#### [ACTIVITY]
Every line in the following data that has "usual" counts toward the total; state that total alone.

== == ==

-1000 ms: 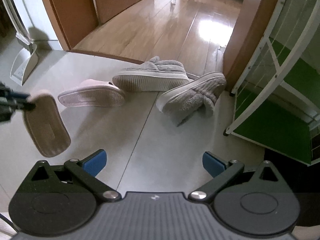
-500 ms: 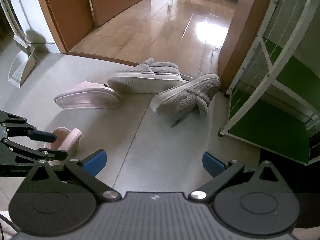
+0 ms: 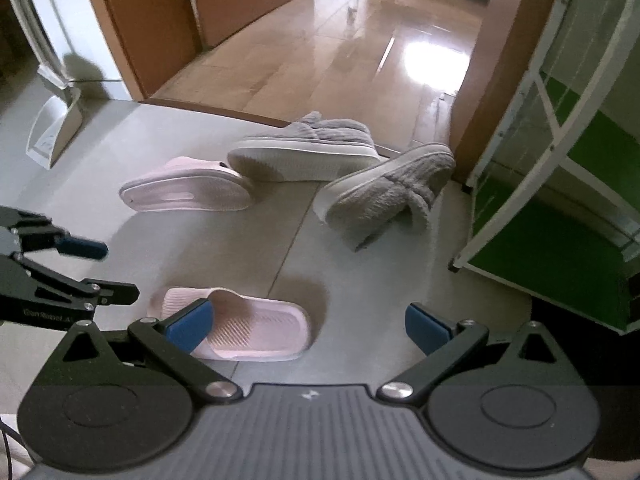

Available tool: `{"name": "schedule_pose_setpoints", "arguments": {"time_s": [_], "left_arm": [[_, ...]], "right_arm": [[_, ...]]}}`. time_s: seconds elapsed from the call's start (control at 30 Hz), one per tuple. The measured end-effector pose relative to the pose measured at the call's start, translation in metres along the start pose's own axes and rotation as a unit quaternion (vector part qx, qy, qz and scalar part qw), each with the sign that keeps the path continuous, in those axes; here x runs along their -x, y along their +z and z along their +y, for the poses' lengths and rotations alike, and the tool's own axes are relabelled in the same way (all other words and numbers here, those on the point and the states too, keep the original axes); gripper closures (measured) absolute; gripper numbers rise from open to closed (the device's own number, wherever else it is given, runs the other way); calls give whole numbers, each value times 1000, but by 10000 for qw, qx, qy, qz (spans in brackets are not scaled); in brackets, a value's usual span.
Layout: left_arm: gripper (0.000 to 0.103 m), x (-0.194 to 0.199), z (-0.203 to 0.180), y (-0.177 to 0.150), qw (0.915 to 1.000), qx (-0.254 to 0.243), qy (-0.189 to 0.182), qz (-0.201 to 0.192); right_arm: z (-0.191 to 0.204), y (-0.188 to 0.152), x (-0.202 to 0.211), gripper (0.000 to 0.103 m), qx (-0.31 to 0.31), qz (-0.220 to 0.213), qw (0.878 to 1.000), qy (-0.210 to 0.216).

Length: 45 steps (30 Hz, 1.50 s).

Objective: Organize objects
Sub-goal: 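Grasp the upright pink slide by its strap with the right tool, then carry the pink slide with the right tool and set it down, open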

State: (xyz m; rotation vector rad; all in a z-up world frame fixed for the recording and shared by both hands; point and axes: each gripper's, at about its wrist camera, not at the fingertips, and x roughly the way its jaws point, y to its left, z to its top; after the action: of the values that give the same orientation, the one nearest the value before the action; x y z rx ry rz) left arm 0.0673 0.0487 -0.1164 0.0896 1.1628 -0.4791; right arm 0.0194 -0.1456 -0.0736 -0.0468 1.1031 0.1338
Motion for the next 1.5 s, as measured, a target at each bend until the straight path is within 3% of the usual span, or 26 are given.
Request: {"name": "schedule_pose_setpoints", "arguments": {"time_s": [0.1,0.17,0.2,0.33,0.5,0.63,0.83,1.0,1.23,1.33,1.5], "left_arm": [[24,3,6,1,9999,74,101,-91],[10,5,10,1,9995,183,222,-155],[8,6,13,1,9990,236,320,-197],[8,7,22,-6,9952,364,694,-582],[8,7,37,-12,9929,628,810,-607],[8,6,45,-6,9907,851,988,-384],[8,0,49,-6,9900,814,1119,-261],[8,-7,49,-8,9916,737,1053,-113],[8,-10,51,-11,9922,635,1071,-57],[8,-10,55,-12,9917,723,1060,-57],[8,-11,61,-16,9909,847,1047,11]], "right_arm": [[4,-2,-2,0,87,-71,9998,160],[6,-5,-5,0,193,-138,9994,233],[7,-7,-7,0,265,-166,9992,253],[15,-15,-18,0,540,-218,9975,405],[37,-32,-32,0,1066,-697,9879,885],[62,-35,-65,0,1544,-390,9799,1198],[72,-43,-119,1,1277,-76,9796,1549],[76,-53,-166,15,1218,217,9787,1639],[100,-53,-212,25,1448,446,9739,1691],[105,-50,-223,35,1435,508,9737,1698],[107,-43,-229,63,1331,676,9674,2046]]}}
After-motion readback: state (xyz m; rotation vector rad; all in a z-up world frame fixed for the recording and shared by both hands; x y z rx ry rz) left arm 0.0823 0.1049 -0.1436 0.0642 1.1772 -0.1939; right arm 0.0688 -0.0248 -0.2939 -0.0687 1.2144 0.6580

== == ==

#### [SOLUTION FOR THIS PROBLEM]
2